Basée essentiellement sur des données fiscales, cette étude ne permet pas de connaître les raisons du non versement de la pension, ni de connaître le temps que l’enfant passe avec le parent dit « non gardien », ni encore de différencier les pensions alimentaires versées dans leur intégralité de celles versées partiellement. L’intérêt des chiffres présentés – et de l’étude dans son ensemble – est donc assez limité. Intéressons-nous cependant à deux éléments.
Le titre de la publication
Les pensions alimentaires constituent un sujet fortement clivant et fortement sexué. Quand les grands médias parlent pensions non versées, le grand public pense pères démissionnaires, n’est-il pas ? Il est probable que beaucoup ne retiendront de cette publication que son titre, et à travers ce titre imagineront des masses de pères se dérobant à leurs devoirs envers leurs enfants. Il est vrai que les parents « non gardiens » sont très majoritairement des pères (dans l’échantillon de l’étude : 95 % de pères et 5 % de mères). Néanmoins, ces 5 % de mères existent et ne peuvent être purement et simplement ignorés. D’autant plus que le détail de l’étude montre que le sexe du parent « non gardien » est de loin le déterminant le plus fort du non versement d’une pension alimentaire : 23 % pour les pères mais 67 % pour les mères (tableaux 1 et 2).

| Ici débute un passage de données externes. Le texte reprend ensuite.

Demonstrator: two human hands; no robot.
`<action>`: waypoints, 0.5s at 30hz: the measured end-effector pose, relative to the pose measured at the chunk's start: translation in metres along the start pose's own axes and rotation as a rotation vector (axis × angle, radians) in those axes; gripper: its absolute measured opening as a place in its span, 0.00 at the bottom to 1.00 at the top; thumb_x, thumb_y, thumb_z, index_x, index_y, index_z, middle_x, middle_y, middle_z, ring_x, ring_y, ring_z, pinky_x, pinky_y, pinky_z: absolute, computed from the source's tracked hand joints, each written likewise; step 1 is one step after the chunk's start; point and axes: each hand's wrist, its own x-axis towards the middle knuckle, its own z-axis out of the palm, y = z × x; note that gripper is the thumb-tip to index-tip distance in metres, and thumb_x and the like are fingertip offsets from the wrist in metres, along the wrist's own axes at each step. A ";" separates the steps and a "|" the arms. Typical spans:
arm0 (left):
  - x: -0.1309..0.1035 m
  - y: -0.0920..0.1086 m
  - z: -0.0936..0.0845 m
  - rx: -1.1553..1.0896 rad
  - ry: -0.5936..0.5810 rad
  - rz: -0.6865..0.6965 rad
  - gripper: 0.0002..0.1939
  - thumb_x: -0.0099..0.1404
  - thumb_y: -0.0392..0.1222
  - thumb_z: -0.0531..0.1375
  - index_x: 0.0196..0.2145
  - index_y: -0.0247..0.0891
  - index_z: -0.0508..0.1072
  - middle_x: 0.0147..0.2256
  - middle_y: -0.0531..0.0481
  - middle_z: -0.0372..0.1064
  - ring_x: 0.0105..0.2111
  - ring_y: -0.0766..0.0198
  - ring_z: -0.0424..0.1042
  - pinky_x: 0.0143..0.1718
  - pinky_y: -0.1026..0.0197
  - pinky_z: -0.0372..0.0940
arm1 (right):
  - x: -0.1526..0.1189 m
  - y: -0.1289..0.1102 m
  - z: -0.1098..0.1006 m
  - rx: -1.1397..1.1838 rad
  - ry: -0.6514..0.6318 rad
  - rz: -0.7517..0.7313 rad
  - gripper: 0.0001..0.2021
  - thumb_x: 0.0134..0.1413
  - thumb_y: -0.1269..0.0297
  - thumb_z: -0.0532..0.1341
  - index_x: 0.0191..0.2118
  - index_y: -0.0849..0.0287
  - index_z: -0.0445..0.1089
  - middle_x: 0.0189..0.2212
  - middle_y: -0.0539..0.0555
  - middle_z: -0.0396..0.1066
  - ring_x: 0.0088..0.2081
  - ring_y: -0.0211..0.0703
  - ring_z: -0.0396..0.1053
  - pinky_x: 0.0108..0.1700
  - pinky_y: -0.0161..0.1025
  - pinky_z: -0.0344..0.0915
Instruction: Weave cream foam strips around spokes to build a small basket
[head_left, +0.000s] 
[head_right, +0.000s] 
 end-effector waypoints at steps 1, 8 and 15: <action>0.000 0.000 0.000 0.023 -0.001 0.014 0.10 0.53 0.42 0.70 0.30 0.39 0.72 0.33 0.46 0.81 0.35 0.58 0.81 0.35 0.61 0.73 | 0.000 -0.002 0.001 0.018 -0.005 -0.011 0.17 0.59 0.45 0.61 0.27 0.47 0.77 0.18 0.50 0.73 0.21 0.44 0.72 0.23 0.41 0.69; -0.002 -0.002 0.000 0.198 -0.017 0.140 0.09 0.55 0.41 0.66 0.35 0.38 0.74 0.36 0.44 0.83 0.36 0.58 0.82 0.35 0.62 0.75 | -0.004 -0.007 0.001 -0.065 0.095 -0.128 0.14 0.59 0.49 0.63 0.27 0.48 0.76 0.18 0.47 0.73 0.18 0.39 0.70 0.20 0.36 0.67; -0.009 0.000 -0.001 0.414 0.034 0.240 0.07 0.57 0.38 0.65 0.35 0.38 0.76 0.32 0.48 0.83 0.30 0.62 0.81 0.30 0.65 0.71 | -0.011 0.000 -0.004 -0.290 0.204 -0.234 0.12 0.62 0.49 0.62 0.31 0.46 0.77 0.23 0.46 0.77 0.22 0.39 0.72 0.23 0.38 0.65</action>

Ainsi, l’étude aurait-elle pu être intitulée : « 23 % des pères solvables et 67 % des mères solvables ne déclarent pas verser de pension alimentaire ». Mais sans doute cela aurait-il été moins vendeur, et moins politiquement correct en ces temps de male bashing.

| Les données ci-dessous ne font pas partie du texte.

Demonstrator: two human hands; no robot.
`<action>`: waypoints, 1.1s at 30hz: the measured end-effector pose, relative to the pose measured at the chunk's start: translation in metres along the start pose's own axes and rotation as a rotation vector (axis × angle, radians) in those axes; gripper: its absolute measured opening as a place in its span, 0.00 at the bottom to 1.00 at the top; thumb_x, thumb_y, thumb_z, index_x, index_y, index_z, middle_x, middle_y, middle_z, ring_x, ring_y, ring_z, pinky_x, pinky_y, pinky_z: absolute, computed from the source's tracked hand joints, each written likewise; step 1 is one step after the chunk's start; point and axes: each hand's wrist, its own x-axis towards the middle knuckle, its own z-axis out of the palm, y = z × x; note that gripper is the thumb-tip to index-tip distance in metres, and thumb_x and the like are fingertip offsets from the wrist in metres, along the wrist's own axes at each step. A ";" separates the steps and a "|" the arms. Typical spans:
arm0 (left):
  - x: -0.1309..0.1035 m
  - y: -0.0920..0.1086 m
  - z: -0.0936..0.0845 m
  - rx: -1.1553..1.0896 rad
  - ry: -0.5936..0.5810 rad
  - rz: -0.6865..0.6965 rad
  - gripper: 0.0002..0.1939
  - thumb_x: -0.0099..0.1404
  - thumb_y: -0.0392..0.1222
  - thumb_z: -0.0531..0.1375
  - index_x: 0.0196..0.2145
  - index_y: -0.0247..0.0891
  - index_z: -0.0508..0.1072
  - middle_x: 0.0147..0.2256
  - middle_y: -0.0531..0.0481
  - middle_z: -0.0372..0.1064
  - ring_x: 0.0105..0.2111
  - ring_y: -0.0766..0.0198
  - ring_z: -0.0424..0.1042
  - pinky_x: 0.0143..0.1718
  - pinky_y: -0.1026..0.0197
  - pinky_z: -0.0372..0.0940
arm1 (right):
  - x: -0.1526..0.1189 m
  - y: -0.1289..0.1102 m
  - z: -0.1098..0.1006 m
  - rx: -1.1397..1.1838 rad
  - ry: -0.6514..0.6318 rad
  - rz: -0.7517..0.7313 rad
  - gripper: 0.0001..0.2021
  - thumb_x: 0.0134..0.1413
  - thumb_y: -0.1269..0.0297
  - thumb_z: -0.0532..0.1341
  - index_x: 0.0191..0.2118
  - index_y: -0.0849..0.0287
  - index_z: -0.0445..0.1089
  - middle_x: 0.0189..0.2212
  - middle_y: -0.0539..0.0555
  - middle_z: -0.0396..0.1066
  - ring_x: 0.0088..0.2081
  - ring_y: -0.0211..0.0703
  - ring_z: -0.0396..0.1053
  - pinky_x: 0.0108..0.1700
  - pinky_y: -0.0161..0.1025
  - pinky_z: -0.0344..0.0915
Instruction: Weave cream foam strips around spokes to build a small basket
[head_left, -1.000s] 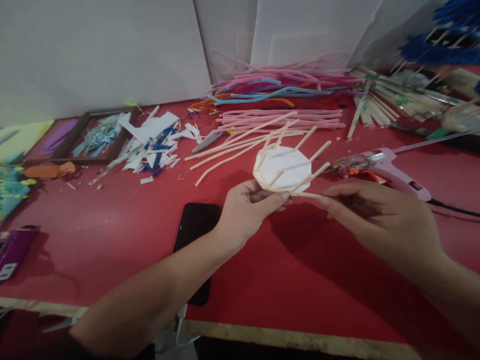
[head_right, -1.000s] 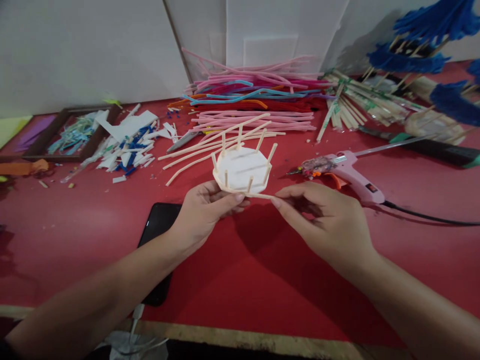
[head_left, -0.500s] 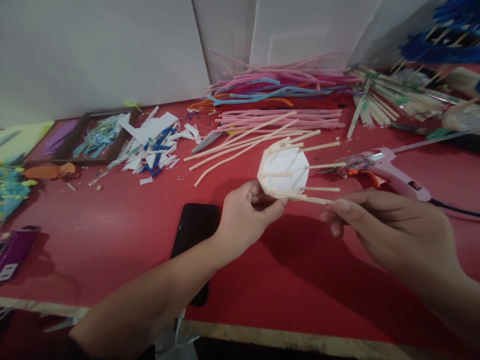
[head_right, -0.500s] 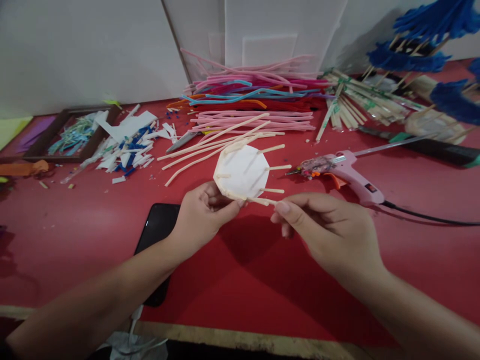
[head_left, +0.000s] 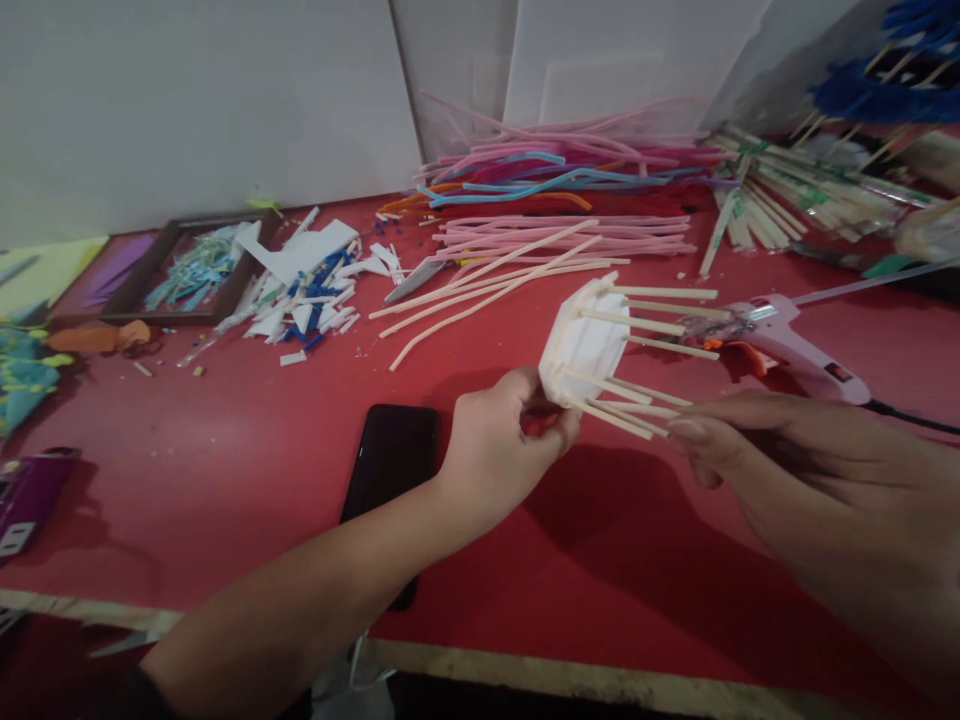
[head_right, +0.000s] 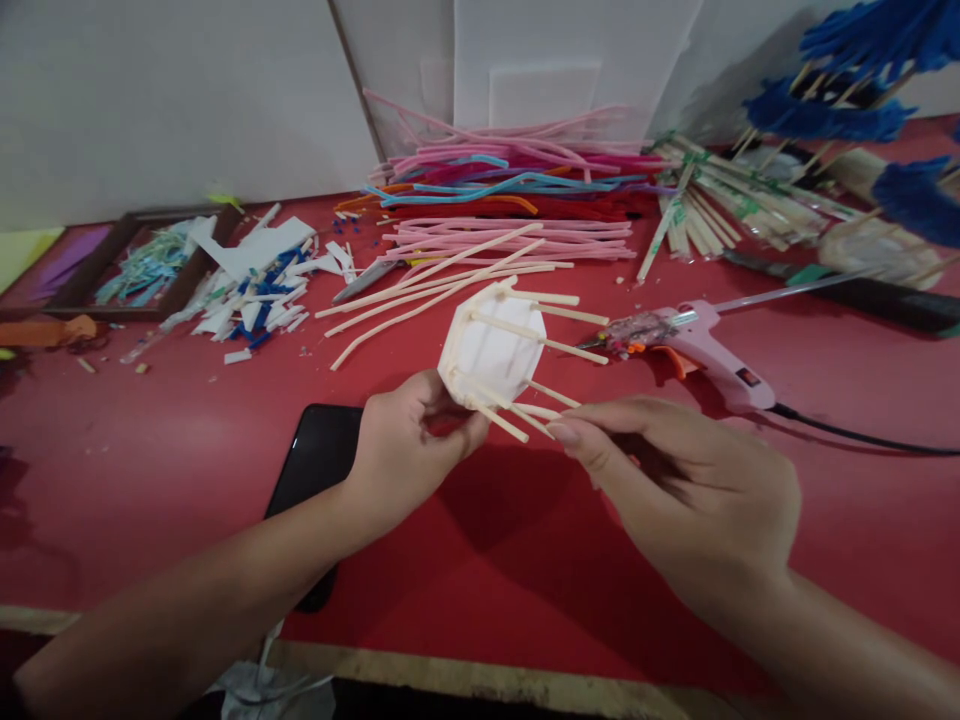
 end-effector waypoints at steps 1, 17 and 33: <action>0.000 0.000 0.000 0.021 0.002 0.005 0.07 0.57 0.39 0.65 0.35 0.38 0.76 0.33 0.48 0.83 0.29 0.62 0.81 0.29 0.65 0.71 | 0.000 0.000 -0.001 -0.025 0.013 -0.054 0.11 0.62 0.50 0.62 0.32 0.46 0.77 0.24 0.45 0.78 0.22 0.39 0.73 0.23 0.38 0.65; 0.005 0.005 0.002 -0.353 -0.118 -0.296 0.08 0.55 0.38 0.68 0.34 0.36 0.77 0.35 0.44 0.82 0.36 0.57 0.81 0.35 0.62 0.72 | 0.013 -0.011 0.001 -0.119 0.051 -0.791 0.11 0.56 0.77 0.67 0.34 0.50 0.77 0.22 0.44 0.78 0.21 0.36 0.74 0.28 0.33 0.72; 0.013 0.001 0.004 -0.910 -0.170 -0.587 0.16 0.41 0.39 0.77 0.28 0.32 0.79 0.28 0.47 0.80 0.29 0.64 0.79 0.41 0.59 0.74 | 0.013 0.004 0.024 0.038 -0.138 -0.387 0.08 0.65 0.64 0.60 0.34 0.53 0.74 0.27 0.50 0.80 0.26 0.39 0.76 0.28 0.33 0.71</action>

D’autre part l’étude montre, sans surprise, que ce pourcentage de non versement varie très fortement avec les ressources du parent débiteur. Ainsi, si 65 % des parents « non gardiens » dont les ressources sont comprises entre 700 et 899 euros déclarent ne pas verser de pension alimentaire (graphique 1), ce chiffre « se stabilise autour de 10 % pour ceux dont les ressources [excèdent] 2 300 euros par mois » (p. 2). Titrer sur « un quart » fait l’impasse sur le fait que beaucoup de ces parents sont en situation de précarité économique (le seuil de solvabilité de l’étude ayant été fixé au niveau très bas de 700 euros mensuels).
Critique du barème des pensions alimentaires
Le barème des pensions alimentaires publié par le ministère de la justice repose sur plusieurs principes et hypothèses très discutables. En particulier, le barème fait l’hypothèse que le coût relatif de l’enfant est indépendant du niveau des ressources du parent non gardien (excepté pour les très bas et très hauts revenus, le barème étant conçu pour des ressources allant de 700 à 5 000 euros mensuels). A contrario, l’étude de la Direction de la recherche, des études, de l’évaluation et des statistiques relève que « les pensions reflètent un coût de l’enfant décroissant avec les ressources du parent non gardien » (p. 6) ainsi que « dans les faits, lorsque les ressources [du parent non gardien] croissent de 10 %, la pension déclarée n’augmente que de 6,4 % » (p. 7). D’autre part, les auteurs de l’étude constatent qu’avoir un deuxième ou un troisième enfant à charge diminue plus la pension dans les faits que dans le barème. Ils en viennent ainsi à constater que « les critères du barème n’expliquent que partiellement les pensions versées » (p. 6). Autrement dit : les chiffres du barème sont fort peu pertinents. Cela certes n’est pas un scoop (pour une étude détaillée de la question, voir la page consacrée au barème sur le site masculinites.fr), mais il est intéressant qu’une étude de la Direction de la recherche, des études, de l’évaluation et des statistiques le mette en avant.